Please read the records below and return each line holding the string "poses".

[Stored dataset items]
★ ★ ★ ★ ★ ★ ★
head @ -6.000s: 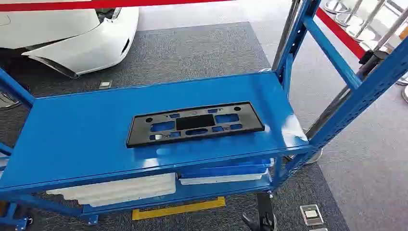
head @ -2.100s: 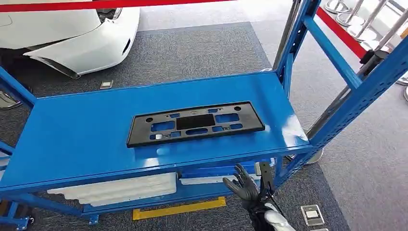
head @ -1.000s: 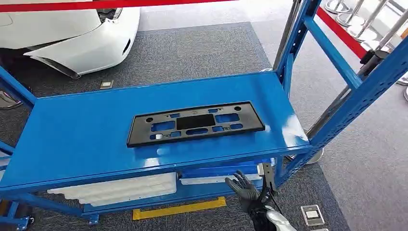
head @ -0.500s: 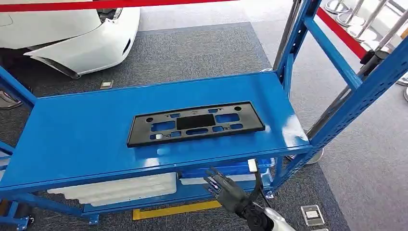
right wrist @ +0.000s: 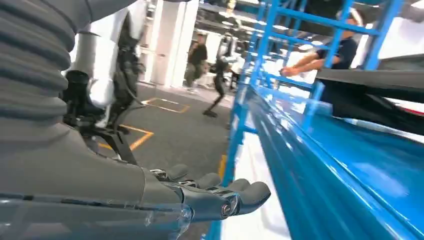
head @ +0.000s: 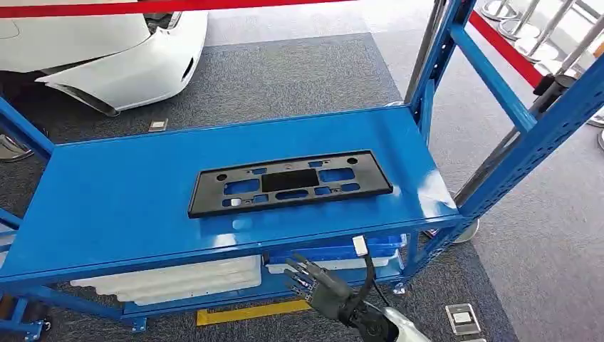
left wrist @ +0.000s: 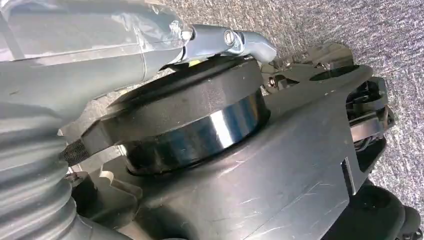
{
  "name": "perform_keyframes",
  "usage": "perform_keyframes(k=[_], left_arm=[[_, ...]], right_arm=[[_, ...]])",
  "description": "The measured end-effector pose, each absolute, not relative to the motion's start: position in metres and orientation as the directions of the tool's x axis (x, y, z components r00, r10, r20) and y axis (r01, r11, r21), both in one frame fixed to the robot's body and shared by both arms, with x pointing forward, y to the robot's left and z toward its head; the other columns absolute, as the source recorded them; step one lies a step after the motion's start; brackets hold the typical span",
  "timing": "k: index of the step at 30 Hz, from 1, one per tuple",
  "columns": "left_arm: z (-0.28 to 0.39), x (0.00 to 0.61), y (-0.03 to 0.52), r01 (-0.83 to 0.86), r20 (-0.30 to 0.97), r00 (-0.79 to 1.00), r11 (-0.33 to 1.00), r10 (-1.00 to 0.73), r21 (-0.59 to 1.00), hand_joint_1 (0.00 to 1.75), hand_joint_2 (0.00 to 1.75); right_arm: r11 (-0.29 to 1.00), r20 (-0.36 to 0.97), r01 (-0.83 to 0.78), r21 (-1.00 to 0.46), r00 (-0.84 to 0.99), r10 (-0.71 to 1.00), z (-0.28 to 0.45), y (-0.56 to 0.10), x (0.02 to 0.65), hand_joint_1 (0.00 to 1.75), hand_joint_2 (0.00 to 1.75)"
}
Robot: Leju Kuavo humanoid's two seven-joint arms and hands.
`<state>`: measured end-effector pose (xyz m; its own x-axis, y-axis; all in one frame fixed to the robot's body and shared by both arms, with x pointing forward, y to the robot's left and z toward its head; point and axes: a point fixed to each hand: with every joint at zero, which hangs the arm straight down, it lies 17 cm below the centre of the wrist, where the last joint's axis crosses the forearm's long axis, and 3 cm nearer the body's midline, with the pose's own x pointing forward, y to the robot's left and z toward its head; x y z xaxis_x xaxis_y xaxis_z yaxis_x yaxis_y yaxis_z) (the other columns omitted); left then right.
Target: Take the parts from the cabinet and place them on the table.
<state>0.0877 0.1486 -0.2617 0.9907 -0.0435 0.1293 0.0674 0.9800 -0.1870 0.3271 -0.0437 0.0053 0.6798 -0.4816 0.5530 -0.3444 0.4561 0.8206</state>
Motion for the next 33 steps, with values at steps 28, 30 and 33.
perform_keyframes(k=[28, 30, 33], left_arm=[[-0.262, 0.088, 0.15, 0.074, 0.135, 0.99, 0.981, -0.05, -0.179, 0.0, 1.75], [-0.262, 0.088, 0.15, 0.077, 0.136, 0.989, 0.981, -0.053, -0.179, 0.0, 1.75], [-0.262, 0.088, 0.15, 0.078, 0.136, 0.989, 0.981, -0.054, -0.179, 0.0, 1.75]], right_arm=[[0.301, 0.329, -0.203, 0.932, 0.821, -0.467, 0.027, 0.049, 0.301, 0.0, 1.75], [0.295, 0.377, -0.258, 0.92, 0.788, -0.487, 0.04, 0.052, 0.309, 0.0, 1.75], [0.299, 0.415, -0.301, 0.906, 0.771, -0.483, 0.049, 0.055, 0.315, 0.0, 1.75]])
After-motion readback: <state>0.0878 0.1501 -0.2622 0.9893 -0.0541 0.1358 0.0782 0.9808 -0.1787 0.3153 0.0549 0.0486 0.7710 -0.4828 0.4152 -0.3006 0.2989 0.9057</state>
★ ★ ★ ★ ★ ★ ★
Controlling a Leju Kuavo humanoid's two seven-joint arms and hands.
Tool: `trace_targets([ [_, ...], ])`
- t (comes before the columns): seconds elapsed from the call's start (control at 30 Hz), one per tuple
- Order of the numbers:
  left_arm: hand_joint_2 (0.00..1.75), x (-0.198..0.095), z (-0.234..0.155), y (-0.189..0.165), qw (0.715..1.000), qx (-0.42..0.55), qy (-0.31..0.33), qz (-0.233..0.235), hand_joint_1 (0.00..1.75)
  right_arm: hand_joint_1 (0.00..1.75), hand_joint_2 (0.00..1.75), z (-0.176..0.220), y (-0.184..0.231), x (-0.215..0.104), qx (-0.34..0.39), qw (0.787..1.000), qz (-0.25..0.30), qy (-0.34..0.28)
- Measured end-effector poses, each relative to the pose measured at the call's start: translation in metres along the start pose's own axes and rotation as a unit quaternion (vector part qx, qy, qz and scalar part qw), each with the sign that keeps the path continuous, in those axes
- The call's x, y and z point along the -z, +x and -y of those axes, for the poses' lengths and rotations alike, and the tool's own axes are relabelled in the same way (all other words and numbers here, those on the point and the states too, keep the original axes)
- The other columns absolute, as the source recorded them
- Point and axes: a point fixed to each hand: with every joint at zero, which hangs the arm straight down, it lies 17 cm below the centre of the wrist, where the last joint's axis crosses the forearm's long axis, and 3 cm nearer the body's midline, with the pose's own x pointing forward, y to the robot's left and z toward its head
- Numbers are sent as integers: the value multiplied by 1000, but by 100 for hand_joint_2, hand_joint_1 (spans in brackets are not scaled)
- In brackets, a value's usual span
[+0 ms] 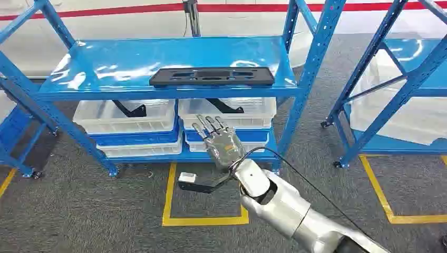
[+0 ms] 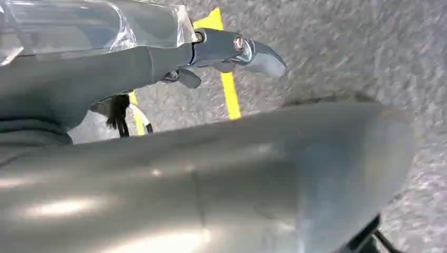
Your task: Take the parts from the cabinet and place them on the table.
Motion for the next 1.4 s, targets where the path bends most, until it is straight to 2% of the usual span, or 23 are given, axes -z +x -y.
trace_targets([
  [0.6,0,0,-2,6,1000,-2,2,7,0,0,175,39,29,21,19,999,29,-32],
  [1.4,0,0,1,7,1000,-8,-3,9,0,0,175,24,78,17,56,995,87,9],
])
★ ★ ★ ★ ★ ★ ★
EXERCISE RESPONSE:
- Measured end-effector poses, each relative to the pose measured at the call's start: translation in metres along the start pose's own axes and rotation as a unit quaternion (vector part qx, qy, qz and scalar part qw), each with the sign that keeps the path continuous, in those axes
- The call's x, y and z point along the -z, +x and -y of those axes, for the poses' lengths and rotations alike, and the tool's own axes are relabelled in the same way (all other words and numbers here, those on the point and the states too, keep the original axes)

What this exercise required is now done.